Da domenica in prima serata le otto puntate della terza serie sugli adolescenti malati
Cosa può spingere platee di adolescenti ad impazzire per una serie tv in cui si racconta di ragazzi malati? Cosa può rendere appassionanti agli occhi d’un quindicenne le vicissitudini ospedaliere di due suoi coetanei in chemioterapia, di una bambina cieca, di un ragazzino cardiopatico e di un altro con una gamba amputata? Il successo di Braccialetti rossi (da domenica su Raiuno al via la terza serie, dopo che le prime hanno raccolto un 24 per cento medio di share, e sono diventate fenomeno di costume) rimane un mistero.

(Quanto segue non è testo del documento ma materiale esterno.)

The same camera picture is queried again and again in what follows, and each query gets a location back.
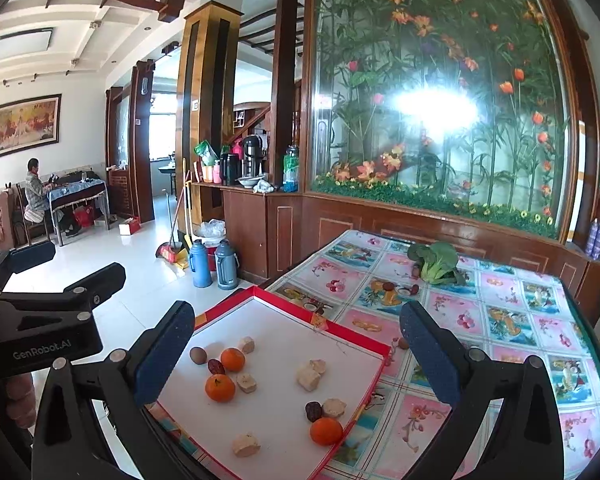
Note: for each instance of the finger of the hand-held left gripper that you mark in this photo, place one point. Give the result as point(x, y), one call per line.
point(102, 280)
point(29, 256)

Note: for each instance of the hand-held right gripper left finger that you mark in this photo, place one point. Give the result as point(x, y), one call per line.
point(162, 355)

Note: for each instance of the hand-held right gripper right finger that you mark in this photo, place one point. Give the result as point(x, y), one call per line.
point(427, 355)

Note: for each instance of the dark red date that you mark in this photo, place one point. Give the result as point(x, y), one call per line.
point(314, 411)
point(215, 366)

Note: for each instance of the orange mandarin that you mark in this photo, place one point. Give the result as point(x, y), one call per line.
point(326, 431)
point(232, 359)
point(219, 388)

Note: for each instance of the round beige food chunk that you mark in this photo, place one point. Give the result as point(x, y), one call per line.
point(334, 407)

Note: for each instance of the red rimmed white tray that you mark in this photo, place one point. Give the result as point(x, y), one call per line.
point(280, 330)

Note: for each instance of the person's left hand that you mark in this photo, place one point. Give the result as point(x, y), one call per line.
point(9, 400)

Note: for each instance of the wooden chair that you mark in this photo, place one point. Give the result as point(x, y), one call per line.
point(22, 222)

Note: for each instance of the red and white box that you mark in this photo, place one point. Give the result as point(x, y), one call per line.
point(129, 226)

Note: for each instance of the red bag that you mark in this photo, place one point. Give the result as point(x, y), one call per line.
point(84, 216)

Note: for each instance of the red dustpan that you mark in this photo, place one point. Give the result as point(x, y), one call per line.
point(169, 252)

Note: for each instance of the blue cloth covered table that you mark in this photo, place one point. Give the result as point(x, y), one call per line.
point(77, 192)

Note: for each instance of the green bok choy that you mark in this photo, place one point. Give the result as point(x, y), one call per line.
point(437, 260)

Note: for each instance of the grey blue thermos flask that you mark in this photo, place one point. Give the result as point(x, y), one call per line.
point(225, 264)

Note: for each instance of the red trash bin white liner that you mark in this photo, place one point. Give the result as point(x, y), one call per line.
point(210, 230)

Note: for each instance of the green snack bag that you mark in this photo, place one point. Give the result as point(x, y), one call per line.
point(205, 152)

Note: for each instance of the black kettle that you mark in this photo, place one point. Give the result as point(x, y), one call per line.
point(228, 169)

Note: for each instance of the white bowl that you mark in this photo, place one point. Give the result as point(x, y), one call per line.
point(251, 181)

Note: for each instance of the white cloth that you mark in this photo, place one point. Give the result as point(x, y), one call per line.
point(264, 186)

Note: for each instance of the red thermos jug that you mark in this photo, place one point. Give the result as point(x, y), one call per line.
point(237, 149)

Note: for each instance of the black thermos jug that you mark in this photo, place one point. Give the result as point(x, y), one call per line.
point(252, 152)

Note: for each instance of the flat ceiling lamp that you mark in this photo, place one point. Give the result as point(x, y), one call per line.
point(22, 44)

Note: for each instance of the green label water bottle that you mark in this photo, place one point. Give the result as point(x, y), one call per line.
point(291, 167)

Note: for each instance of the flower and bamboo glass panel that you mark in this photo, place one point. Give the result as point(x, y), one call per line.
point(430, 35)

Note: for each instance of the framed wall painting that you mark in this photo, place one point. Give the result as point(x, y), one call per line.
point(22, 125)

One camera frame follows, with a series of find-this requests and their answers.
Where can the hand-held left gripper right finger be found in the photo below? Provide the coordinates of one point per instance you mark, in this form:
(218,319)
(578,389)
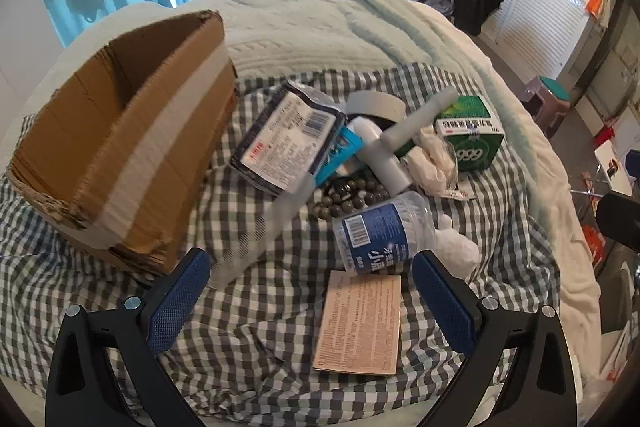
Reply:
(440,302)

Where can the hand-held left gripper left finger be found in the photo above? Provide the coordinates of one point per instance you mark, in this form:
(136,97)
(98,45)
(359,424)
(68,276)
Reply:
(177,302)

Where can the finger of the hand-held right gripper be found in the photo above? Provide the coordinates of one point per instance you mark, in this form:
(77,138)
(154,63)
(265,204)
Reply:
(620,222)

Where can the plastic bottle with blue label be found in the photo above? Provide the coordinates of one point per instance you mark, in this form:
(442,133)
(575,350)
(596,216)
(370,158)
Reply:
(375,232)

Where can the brown cardboard box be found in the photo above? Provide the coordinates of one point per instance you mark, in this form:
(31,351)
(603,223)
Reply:
(150,157)

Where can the blue blister pack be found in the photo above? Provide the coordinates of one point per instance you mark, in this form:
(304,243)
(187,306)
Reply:
(340,149)

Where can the white crumpled tissue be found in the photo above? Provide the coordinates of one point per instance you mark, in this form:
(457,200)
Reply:
(457,247)

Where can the small white table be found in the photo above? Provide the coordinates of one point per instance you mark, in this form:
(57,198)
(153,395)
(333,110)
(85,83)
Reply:
(612,164)

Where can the beige printed leaflet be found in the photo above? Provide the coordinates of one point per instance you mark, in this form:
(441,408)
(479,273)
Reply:
(357,322)

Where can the grey checkered cloth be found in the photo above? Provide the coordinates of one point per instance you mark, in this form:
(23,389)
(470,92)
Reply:
(260,332)

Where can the small red container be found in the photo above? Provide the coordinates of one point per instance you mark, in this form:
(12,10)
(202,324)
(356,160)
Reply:
(606,133)

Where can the clear plastic comb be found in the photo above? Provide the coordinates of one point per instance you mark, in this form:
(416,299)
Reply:
(250,242)

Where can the purple stool with teal top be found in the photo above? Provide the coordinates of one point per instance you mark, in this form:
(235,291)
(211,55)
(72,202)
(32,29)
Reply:
(547,99)

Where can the white lint roller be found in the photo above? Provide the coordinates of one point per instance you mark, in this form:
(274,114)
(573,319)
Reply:
(390,157)

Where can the green medicine box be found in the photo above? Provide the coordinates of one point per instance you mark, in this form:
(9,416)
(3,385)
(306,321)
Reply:
(470,142)

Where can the dark packet with white label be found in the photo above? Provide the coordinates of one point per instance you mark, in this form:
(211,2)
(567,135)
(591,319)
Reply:
(280,142)

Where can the grey tape roll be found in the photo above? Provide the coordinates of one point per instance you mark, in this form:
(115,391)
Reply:
(370,104)

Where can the orange plastic bag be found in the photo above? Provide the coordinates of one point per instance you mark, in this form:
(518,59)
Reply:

A spiegarlo non basta il successo tradizionale e ultradecennale delle serie ospedaliere in genere; né le spiegazioni pure convincenti – che ne danno il regista Giacomo Campiotti («Parliamo di malattia, ma anche di forza e di vita»), lo sceneggiatore Sandro Petraglia («Al dolore opponiamo solidarietà, amicizia, coraggio») e la direttrice di Raifiction, Tinni Andreatta («È un nuovo modo di fare servizio pubblico»). Resta un problema: come assistere ad una qualsiasi puntata senza tirar fuori continuamente il fazzoletto. E un sospetto: quanto proditori (e quindi irritanti) sono i ricatti sentimentali inferti da queste serie, tali da straziare anche il più duro dei cuori di pietra? «E’ vero: fra i generi toccati da Braccialetti rossi c’è anche quello larmoyant, cioè piagnucoloso ammette Petraglia -. Ma noi bilanciamo i drammi con episodi comici, sentimentali, melodrammatici». «E comunque non facciamo mai ricatto sentimentale protesta il produttore Carlo Degli Esposti -. Se da parte nostra ci fosse solo del cinico calcolo, il pubblico se ne accorgerebbe». «Come dicono i poeti, l’amore esiste anche in guerra aggiunge Petraglia -. E questo è un film di guerra. Oltre al dramma, dentro c’è anche tutto il resto».
Un’altra possibile spiegazione dell’attrazione che questa serie esercita sui teen-agers («L’età media del pubblico giovane di Raiuno con Braccialetti rossi è diminuita di 9 anni», informa la Andreatta) può trovarsi nell’estraneità che tutti i giovani provano verso la morte. Una faccenda che riguarda tutt’al più gli altri; mai loro. «E’ vero: i giovani non hanno paura della morte conferma il capostruttura Nardella -, ma della disperazione che la morte ingenera negli adulti». E certo il forte senso di amicizia e di solidarietà reciproca, che la malattia sempre fa scaturire, attrae quei ragazzi che nella vita normale sentono fortemente la mancanza di vera amicizia fra loro». Un fatto è certo: per ora Braccialetti rossi funziona (anche grazie alla colonna sonora firmata da Niccolò Agliardi, che ha appena pubblicato il suo romanzo d’esordio). E la prova del nove sarà proprio questa terza serie: il format spagnolo da cui deriva si era fermato a due, mentre le nuove otto puntate allargheranno anche ai genitori dei ragazzi malati. Che gli spagnoli abbiano intuito che piangere per un po’ va bene, ma che il troppo stroppia?